**Extracted information:**
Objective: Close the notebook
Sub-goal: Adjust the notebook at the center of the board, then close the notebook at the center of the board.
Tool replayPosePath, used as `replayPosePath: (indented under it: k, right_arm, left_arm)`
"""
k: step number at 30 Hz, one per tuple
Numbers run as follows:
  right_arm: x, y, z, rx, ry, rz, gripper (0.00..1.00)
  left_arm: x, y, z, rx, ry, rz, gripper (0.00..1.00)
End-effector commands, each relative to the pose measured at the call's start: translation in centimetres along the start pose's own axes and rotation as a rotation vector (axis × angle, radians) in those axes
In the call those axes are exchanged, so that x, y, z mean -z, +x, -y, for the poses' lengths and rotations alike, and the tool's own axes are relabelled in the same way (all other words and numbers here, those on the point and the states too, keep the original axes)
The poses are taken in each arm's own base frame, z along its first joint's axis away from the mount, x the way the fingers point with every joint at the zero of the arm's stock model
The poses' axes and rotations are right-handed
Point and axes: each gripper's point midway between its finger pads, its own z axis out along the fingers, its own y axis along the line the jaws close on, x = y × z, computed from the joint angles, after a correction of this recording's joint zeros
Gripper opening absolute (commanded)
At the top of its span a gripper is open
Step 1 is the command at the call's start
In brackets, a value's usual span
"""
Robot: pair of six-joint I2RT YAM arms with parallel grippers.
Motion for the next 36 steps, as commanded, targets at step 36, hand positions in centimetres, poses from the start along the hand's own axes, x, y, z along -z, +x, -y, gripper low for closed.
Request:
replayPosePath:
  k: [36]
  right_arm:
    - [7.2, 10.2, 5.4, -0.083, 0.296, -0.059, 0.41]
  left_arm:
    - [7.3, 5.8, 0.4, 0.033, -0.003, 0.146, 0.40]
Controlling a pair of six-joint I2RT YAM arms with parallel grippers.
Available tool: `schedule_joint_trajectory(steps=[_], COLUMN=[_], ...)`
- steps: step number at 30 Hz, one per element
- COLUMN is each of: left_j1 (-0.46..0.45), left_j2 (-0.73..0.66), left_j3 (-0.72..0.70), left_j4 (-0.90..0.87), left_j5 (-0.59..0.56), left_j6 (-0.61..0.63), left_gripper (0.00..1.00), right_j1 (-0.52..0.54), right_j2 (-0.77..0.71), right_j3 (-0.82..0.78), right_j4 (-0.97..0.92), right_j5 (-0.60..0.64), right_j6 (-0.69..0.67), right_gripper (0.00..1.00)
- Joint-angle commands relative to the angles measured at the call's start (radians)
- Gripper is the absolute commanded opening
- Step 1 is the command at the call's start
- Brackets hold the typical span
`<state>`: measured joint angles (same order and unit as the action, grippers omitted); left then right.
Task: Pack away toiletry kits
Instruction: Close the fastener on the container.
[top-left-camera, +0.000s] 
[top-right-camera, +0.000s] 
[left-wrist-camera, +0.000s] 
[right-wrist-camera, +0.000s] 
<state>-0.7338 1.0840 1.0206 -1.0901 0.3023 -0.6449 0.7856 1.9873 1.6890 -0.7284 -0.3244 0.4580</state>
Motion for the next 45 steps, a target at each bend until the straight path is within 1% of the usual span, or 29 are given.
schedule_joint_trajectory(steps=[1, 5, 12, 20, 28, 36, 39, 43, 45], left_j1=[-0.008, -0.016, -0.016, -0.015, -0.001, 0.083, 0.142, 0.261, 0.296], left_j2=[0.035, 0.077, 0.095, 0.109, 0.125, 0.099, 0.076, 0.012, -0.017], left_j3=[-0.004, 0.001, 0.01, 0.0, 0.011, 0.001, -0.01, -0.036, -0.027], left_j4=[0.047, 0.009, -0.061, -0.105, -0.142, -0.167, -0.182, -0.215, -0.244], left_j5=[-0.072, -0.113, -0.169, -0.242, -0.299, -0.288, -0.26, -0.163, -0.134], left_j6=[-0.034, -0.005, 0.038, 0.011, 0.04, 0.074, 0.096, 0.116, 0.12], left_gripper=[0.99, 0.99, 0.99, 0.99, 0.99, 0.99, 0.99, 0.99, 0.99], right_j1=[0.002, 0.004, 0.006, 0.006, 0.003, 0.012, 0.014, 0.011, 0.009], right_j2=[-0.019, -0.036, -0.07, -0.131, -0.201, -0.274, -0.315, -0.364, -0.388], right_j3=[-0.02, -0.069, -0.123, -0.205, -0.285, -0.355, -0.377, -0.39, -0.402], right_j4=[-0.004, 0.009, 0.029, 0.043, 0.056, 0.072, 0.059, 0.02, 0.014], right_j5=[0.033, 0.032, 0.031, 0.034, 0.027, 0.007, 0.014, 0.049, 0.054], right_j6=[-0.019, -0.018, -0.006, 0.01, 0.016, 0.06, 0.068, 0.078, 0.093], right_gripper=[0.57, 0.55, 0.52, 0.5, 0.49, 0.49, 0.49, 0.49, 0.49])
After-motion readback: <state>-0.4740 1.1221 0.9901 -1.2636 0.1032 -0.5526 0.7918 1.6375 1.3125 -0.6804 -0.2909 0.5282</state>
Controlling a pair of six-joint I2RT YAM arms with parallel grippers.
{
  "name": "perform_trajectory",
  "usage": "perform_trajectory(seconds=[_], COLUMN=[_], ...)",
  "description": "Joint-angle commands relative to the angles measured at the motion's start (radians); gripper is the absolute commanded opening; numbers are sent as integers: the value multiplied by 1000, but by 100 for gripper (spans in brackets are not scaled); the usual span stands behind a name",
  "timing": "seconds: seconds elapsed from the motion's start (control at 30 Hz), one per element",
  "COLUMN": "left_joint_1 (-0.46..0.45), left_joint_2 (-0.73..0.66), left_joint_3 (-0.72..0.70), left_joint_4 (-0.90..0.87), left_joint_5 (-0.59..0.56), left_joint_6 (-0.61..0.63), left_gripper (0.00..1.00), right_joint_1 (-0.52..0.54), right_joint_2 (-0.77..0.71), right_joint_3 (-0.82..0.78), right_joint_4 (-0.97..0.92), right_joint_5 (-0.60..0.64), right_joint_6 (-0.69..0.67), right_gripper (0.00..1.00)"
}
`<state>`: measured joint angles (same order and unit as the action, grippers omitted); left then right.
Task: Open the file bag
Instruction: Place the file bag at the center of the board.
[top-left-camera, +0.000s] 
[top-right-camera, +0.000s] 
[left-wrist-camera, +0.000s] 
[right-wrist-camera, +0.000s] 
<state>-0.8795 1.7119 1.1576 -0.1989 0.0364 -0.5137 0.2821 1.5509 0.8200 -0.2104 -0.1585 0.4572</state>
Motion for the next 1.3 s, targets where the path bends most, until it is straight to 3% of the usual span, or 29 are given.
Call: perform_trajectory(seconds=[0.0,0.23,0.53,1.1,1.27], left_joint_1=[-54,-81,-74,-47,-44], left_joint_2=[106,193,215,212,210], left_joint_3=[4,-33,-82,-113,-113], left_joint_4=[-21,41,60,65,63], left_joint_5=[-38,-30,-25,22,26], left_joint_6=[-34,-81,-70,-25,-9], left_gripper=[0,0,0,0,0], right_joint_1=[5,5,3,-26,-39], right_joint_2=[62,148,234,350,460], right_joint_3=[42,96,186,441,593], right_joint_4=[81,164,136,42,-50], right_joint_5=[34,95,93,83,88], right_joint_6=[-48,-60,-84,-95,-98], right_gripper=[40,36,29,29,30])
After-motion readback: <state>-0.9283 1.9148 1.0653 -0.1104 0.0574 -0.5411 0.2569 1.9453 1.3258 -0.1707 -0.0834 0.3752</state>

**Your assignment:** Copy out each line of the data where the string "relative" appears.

**Solution to this exercise:**
End-effector commands, each relative to the pose measured at the call's start: translation in centimetres along the start pose's own axes and rotation as a rotation vector (axis × angle, radians) in those axes
- Joint-angle commands relative to the angles measured at the call's start (radians)
  "description": "Joint-angle commands relative to the angles measured at the motion's start (radians); gripper is the absolute commanded opening; numbers are sent as integers: the value multiplied by 1000, but by 100 for gripper (spans in brackets are not scaled); the usual span stands behind a name",

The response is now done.